**ACTION ITEM**.
From the material below, work out how many lines contain "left" and answer with the number only.

**INFORMATION SUPPLIED**.

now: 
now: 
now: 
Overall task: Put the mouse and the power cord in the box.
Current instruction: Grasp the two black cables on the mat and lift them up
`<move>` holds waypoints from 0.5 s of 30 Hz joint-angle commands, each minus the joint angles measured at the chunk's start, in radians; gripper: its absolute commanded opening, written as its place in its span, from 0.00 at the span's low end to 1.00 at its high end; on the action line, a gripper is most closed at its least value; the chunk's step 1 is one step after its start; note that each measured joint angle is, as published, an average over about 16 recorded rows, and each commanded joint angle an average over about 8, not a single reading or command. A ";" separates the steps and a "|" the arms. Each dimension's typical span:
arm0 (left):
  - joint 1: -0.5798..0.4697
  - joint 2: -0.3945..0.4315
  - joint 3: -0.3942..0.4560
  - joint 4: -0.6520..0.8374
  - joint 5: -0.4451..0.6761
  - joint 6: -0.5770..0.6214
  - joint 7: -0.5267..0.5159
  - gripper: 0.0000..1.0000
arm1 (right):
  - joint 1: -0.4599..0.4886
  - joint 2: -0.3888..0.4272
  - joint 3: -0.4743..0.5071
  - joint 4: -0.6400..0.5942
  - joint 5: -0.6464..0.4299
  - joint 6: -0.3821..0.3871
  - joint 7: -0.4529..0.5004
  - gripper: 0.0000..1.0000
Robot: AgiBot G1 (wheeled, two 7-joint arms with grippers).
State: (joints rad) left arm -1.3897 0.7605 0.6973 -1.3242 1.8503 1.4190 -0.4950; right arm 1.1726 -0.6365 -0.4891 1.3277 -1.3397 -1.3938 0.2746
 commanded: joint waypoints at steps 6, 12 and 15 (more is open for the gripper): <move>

**RESULT OF THE EXERCISE**.
2